- _Instructions for the task_: Starting at the first line of the data and ending at the line with "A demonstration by", copy each line exactly. Include both of those lines, but no pictures.

- _Given data_:
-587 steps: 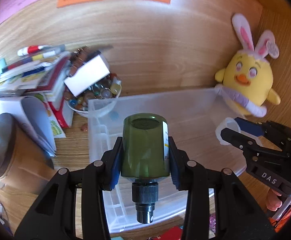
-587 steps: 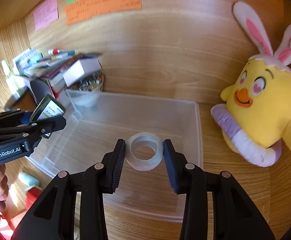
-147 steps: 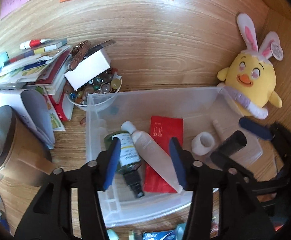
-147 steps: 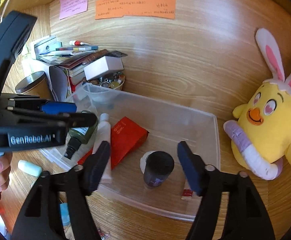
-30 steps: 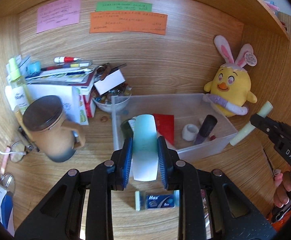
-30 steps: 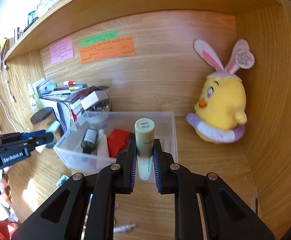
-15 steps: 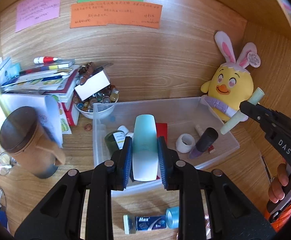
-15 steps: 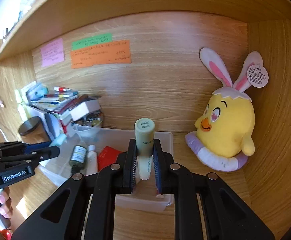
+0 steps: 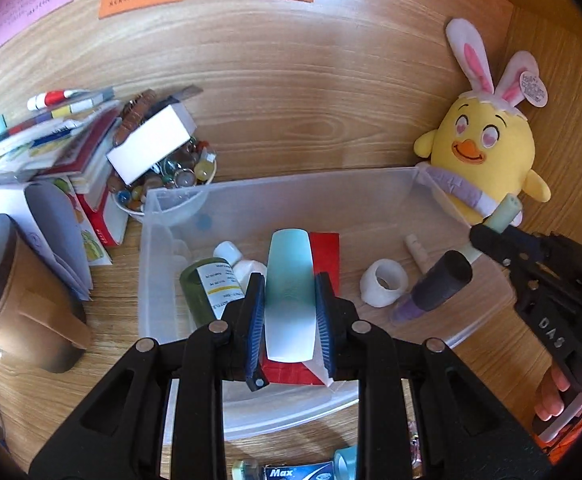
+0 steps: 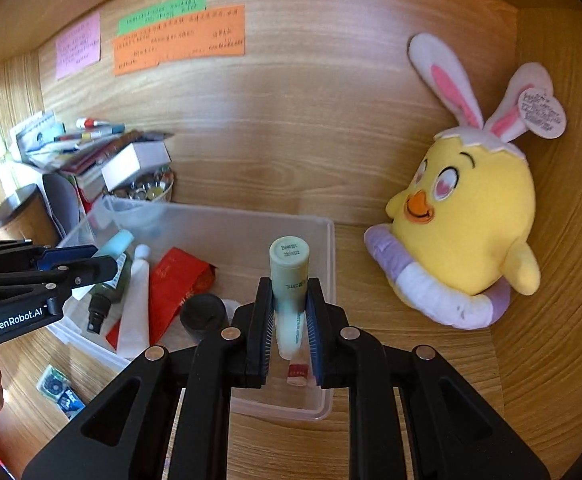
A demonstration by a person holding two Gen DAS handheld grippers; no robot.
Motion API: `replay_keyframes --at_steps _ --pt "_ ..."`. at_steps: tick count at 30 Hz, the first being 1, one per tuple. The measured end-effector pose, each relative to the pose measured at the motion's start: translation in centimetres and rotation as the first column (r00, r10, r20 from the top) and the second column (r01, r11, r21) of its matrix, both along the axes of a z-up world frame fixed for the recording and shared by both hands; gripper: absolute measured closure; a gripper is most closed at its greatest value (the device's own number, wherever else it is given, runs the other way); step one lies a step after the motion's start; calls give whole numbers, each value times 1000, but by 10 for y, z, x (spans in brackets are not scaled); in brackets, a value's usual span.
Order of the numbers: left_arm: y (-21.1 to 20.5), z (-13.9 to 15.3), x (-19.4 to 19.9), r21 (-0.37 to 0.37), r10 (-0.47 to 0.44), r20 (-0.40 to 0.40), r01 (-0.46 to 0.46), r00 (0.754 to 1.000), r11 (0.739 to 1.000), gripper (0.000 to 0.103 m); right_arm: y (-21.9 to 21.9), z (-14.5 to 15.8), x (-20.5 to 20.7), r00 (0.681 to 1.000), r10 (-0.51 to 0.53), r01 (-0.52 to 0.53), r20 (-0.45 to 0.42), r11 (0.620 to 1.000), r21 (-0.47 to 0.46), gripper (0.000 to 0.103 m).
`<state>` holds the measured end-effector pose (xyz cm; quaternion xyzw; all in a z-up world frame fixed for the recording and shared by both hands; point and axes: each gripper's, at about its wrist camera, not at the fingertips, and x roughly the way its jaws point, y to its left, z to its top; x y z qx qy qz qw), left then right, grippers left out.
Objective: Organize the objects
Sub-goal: 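Carry both items over the clear box and open both tools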
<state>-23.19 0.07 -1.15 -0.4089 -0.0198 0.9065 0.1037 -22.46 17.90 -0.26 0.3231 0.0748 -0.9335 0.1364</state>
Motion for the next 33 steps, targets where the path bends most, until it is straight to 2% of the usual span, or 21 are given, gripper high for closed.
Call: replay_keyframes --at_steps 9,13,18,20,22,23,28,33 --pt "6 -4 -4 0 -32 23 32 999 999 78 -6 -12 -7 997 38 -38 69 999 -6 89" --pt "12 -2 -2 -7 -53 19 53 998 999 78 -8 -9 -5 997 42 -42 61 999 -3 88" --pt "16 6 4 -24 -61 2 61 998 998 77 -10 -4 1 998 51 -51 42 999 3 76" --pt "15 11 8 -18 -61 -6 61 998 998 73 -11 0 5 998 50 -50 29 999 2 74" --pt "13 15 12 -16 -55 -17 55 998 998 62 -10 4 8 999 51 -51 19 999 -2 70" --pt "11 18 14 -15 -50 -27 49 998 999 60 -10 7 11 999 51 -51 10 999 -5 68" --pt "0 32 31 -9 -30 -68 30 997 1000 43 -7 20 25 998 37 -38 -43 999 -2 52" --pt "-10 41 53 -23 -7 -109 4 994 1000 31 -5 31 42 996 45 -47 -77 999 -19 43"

- _Task answer_:
-587 steps: 
-587 steps: 
-147 steps: 
-147 steps: 
-30 steps: 
-30 steps: 
-15 steps: 
-15 steps: 
+0 steps: 
+0 steps: 
A demonstration by a person holding two Gen DAS handheld grippers; no robot.

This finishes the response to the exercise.